DOPO L’INCENDIO
Accam, bruciano i bilanci
A rischio la vendita di elettricità: danni potenzialmente da milioni di euro

Notte di fiamme e paura. Risveglio brusco, da panico, con l’inceneritore Accam avvolto dal fumo e i lampeggianti di un piccolo esercito di soccorritori a illuminare l’estrema periferia di Borsano. E il giorno dopo, martedì 14 gennaio, scoppia la tensione per le scelte da prendere sul futuro dell’impianto che smaltisce i rifiuti per Basso Varesotto e Alto Milanese, fra le polemiche di chi invoca la dismissione immediata e un domani che si fa incerto, dal punto di vista politico e della tenuta economica.
Sono le 2 passate da poco quando i cinque operai che stanno garantendo il funzionamento notturno dei forni, vedono scattare l’allarme.
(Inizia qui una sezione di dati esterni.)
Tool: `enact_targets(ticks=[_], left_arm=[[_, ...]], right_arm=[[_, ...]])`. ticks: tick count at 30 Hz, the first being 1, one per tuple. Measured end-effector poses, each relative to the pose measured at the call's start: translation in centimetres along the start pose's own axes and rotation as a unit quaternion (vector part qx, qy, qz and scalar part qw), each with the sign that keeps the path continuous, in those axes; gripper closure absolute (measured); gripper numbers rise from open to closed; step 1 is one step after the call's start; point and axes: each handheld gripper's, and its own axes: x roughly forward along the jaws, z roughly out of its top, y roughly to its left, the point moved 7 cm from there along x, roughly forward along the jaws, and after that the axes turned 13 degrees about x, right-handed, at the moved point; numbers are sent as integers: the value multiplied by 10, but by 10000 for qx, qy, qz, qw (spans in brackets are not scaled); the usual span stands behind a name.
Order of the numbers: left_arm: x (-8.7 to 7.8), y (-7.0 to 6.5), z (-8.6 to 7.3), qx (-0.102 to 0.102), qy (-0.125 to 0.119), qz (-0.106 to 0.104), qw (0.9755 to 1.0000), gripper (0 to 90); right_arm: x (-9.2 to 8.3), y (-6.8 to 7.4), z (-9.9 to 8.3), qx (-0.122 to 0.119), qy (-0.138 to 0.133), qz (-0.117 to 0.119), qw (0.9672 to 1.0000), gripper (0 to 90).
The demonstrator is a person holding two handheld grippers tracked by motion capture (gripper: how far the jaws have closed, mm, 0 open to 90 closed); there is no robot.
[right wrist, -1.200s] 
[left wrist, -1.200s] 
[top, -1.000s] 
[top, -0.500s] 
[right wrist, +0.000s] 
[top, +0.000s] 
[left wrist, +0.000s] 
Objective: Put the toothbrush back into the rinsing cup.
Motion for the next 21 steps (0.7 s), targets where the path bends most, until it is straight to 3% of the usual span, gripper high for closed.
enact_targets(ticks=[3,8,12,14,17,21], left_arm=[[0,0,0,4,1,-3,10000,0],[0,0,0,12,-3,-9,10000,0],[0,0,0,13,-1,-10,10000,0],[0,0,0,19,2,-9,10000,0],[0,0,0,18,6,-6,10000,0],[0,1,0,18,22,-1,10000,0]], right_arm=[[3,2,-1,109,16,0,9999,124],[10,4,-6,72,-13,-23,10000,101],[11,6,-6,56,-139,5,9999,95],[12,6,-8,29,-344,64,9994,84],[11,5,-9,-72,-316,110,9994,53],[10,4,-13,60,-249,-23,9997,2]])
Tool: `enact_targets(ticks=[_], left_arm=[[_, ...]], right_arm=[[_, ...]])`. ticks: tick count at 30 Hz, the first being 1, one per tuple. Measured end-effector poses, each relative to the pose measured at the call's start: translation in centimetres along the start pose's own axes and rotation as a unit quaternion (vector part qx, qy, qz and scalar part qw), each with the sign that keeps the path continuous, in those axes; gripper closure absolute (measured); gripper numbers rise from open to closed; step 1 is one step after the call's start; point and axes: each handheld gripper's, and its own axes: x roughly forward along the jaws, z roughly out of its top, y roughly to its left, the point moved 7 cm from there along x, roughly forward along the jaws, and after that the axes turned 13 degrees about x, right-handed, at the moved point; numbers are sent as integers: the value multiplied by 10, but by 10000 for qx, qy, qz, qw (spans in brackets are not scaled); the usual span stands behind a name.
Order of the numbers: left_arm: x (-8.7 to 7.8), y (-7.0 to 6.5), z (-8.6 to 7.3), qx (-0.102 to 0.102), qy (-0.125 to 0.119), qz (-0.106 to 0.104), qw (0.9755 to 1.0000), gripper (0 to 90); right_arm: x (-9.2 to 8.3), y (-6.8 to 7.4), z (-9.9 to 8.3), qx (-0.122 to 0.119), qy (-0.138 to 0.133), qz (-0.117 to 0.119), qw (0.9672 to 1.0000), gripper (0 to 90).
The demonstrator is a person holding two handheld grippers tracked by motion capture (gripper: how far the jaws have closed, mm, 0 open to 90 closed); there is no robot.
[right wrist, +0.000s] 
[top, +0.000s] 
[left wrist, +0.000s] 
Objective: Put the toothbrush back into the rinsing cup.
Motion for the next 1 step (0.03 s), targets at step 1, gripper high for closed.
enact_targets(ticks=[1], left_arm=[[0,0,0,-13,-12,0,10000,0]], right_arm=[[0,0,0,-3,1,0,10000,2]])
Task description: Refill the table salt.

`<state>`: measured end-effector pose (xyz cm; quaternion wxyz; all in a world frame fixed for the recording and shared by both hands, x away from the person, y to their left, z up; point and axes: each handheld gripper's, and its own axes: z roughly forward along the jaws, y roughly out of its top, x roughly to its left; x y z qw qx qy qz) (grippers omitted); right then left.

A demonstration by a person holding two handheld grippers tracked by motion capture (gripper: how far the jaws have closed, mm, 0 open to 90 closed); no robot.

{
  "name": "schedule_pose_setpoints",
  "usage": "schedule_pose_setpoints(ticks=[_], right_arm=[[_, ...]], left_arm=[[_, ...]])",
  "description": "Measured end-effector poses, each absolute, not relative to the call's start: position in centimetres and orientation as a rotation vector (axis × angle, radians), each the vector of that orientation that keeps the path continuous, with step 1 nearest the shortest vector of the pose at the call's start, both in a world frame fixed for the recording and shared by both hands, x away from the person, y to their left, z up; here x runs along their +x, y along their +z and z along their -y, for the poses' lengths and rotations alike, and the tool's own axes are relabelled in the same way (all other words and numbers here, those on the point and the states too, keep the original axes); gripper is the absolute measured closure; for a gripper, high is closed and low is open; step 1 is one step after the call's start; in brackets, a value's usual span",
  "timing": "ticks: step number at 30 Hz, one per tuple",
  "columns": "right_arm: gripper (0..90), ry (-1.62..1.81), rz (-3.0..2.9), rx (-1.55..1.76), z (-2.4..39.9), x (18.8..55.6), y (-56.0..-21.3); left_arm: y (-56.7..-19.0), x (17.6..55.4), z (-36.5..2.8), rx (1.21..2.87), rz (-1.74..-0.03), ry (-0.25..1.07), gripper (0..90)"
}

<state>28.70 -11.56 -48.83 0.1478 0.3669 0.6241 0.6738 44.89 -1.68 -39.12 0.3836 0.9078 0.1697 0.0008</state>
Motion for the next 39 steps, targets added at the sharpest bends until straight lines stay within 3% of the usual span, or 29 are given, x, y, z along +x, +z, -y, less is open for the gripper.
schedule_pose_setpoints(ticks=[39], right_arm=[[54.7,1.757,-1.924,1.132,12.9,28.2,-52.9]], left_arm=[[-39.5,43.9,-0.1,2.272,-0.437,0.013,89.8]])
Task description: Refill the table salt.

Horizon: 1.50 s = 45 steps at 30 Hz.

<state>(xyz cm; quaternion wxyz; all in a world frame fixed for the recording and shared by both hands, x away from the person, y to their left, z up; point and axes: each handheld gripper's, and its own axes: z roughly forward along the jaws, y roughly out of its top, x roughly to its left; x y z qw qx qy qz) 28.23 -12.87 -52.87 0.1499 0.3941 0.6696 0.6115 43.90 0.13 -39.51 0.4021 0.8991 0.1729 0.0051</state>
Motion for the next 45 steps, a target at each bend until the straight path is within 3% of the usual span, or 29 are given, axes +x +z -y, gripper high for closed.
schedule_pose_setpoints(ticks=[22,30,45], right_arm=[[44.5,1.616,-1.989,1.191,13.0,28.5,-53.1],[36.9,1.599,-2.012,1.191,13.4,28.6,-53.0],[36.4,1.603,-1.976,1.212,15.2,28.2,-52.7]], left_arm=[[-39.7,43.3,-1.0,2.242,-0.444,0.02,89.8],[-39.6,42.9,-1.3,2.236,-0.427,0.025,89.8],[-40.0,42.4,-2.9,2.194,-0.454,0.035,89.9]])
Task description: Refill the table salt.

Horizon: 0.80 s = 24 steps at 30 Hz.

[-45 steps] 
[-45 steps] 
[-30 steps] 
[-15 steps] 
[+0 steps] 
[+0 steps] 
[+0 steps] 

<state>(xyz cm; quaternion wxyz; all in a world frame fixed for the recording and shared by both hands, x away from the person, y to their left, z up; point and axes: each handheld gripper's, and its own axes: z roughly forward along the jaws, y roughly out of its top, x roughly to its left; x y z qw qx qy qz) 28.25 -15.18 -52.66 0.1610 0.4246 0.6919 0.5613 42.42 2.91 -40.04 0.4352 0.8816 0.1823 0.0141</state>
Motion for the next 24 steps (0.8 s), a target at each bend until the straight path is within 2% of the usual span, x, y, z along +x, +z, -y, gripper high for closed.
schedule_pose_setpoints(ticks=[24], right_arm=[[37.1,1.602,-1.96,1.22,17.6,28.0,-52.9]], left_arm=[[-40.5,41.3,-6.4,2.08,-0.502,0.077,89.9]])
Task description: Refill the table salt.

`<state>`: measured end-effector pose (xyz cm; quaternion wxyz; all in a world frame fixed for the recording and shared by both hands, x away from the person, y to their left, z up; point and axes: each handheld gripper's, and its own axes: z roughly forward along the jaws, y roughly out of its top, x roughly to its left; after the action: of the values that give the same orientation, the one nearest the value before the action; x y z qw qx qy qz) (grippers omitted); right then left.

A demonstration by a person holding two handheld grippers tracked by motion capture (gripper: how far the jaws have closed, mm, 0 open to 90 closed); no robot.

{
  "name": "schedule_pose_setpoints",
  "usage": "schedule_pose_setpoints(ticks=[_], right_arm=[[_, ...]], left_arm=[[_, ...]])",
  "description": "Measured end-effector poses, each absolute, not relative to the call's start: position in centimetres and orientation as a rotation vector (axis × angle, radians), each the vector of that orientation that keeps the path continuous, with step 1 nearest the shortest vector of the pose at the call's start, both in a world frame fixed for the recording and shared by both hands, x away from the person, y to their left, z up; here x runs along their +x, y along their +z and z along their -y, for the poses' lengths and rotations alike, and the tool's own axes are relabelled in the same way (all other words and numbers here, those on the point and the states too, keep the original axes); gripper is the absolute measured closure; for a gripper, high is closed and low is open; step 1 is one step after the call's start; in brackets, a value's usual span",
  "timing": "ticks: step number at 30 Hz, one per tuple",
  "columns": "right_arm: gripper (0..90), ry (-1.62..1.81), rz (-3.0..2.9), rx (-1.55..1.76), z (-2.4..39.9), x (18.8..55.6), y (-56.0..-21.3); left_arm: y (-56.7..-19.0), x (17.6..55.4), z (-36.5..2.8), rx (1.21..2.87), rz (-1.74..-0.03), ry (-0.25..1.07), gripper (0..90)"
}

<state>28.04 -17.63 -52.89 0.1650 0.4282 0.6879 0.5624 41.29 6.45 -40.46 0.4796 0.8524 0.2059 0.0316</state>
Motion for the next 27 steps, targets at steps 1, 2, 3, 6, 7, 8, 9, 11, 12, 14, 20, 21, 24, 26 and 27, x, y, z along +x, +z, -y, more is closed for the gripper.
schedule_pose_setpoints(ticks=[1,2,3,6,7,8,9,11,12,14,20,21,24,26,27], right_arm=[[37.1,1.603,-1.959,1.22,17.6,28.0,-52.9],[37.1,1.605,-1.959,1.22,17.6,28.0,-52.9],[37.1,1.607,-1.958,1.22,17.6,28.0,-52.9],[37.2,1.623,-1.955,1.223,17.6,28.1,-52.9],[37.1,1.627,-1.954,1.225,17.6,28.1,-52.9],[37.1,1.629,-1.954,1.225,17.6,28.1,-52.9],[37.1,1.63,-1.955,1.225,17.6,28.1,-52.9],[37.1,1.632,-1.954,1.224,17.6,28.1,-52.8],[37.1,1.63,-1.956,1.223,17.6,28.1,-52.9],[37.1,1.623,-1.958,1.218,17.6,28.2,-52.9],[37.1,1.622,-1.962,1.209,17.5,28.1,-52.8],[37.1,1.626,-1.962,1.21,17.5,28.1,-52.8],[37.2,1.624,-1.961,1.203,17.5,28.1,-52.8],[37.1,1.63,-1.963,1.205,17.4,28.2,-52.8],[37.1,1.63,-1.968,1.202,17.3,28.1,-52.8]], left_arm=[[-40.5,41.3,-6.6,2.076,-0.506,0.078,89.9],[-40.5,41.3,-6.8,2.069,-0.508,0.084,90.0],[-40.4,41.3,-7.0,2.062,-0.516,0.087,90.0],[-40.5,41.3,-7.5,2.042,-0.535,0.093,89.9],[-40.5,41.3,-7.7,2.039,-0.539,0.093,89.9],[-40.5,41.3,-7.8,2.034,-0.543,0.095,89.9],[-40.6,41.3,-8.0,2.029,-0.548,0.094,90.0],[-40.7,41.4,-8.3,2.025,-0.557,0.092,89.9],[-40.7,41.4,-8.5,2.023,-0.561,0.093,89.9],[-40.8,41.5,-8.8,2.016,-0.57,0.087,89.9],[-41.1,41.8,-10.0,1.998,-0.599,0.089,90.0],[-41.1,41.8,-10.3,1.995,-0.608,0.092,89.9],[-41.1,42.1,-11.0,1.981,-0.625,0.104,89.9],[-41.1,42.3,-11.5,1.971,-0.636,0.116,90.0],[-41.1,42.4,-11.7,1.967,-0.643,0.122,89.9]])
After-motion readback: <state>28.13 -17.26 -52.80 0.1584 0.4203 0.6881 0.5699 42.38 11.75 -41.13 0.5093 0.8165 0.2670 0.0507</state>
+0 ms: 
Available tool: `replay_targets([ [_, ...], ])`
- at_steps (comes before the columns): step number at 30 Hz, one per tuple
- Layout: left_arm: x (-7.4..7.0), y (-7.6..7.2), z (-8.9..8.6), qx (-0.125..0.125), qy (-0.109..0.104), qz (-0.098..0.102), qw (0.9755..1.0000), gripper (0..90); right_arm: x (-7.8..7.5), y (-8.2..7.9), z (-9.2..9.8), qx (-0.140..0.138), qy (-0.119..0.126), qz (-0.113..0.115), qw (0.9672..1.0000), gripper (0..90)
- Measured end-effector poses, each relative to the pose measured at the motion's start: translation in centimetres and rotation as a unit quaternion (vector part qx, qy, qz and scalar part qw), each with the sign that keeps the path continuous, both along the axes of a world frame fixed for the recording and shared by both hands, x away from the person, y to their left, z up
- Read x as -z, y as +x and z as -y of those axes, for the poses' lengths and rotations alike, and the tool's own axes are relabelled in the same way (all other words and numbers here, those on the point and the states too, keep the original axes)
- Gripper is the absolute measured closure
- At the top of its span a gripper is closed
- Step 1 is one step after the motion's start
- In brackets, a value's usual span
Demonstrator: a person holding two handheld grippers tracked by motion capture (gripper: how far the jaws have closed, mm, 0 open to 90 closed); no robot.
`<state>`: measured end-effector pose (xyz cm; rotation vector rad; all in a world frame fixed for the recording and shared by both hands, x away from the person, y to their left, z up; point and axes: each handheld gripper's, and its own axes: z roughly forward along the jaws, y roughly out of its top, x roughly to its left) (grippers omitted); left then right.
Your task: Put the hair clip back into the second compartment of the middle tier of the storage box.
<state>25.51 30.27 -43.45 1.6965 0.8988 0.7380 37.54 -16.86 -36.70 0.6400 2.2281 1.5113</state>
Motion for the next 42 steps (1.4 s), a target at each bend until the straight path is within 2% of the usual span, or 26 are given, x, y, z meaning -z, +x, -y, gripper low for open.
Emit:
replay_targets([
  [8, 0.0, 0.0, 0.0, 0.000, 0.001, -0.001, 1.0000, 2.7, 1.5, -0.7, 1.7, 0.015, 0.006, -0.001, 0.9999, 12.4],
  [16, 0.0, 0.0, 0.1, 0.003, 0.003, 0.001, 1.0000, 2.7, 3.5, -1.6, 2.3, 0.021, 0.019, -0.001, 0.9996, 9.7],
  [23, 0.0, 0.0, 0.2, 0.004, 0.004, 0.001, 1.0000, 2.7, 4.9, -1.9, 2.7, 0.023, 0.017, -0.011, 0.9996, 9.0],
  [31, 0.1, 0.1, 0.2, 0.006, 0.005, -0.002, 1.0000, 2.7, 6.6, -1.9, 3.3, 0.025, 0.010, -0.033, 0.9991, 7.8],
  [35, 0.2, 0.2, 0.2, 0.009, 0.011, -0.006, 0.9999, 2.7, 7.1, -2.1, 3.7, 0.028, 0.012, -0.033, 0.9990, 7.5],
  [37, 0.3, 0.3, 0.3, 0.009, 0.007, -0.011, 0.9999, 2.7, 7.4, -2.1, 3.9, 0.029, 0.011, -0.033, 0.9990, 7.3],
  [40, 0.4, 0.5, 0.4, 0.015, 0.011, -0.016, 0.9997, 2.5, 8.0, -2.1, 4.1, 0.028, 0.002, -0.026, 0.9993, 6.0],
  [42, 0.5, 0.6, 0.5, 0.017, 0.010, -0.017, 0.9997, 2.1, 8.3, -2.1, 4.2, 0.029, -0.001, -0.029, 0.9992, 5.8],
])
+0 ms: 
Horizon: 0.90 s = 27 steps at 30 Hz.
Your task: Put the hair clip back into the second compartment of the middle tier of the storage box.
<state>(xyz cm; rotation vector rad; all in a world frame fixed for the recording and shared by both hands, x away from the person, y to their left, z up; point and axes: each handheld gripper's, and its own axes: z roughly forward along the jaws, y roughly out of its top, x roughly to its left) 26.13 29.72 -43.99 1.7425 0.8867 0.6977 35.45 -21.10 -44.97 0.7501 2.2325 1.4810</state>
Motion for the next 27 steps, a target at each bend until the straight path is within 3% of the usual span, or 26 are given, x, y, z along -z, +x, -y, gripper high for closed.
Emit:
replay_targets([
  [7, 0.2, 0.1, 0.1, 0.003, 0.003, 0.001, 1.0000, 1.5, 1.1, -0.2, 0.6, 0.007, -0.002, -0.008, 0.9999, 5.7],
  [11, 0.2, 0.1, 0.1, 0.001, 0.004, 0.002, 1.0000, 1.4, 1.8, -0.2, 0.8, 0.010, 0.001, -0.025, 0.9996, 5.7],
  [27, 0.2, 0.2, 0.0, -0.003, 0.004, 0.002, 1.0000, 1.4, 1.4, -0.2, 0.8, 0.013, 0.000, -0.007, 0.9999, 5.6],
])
Uno di loro si precipita in sala turbine e, una volta aperta la porta, la trova avvolta dalle fiamme. A generare il corto circuito (perché, sin da subito, viene scartata l’ipotesi del dolo) è stata una perdita di olio idraulico da una struttura la quale, a contatto con le fonti di calore, è andato in combustione. In pochi attimi sul posto arrivano i vigili del fuoco con otto mezzi e venticinque uomini, la prociv, i carabinieri, a seguire i tecnici dell’Ats Insubria per la sicurezza sul lavoro e quelli dedicati alla tutela ambientale, allertati dalla Regione. Ci sono precauzionalmente le ambulanze, anche se nessuno deve ricorrere alle cure dei sanitari, prima che in scena arrivi anche il personale di Arpa per le verifiche. In poco tempo - circa un paio d’ore - la furia è domata e, anche se il comparto del trattamento rifiuti non è stato toccato dal rogo, viene spento. Alle tre e mezza una telefonata tira giù dal letto il sindaco Emanuele Antonelli e il presidente Angelo Bellora. Rassicurati sul fatto che non ci siano feriti e intossicati, devono affrontare sia le polemiche (il M5S protocolla in tempo record una mozione in Regione per chiedere di chiudere subito il sito), sia le divisioni su come procedere adesso. L’intenzione è ripartire con l’incenerimento già in questo fine settimana se non ci saranno controindicazioni dai tecnici, Potenzialmente non pare un gran problema la riaccensione in tre o quattro giorni, anche se le turbine messe k.o. impediranno di produrre energia elettrica.
Si tratta dunque di un guaio enorme dal punto di vista economico. Se le due turbine dovessero risultare irrecuperabili, significa spendere ben oltre due milioni di euro e non ci sono certezze sull’iter del recupero della somma tramite assicurazione. Oltretutto quelle strutture permettevano di vendere elettricità per introiti annui superiori ai 3 milioni, quindi ogni giorno di non funzionamento costerà almeno 10mila euro.
Un disastro su ogni fronte, oltretutto Accam viaggia in mezzo alle difficoltà, con una convenzione valida fino al 2027 ma con i soci divisi sulle strategie, mentre il contratto d’affitto con il Comune di Busto scade già nel 2025 e gli amministratori della Spa sono impegnati in un faticoso recupero della credibilità dopo il passaggio dell’inchiesta Mensa dei Poveri. E poi non vanno dimenticati bilanci che proprio adesso stavano tornando incoraggianti. Ora questo incendio rimette invece tutto quanto in discussione e, pur senza far fiamme, promette di continuare a bruciare a lungo.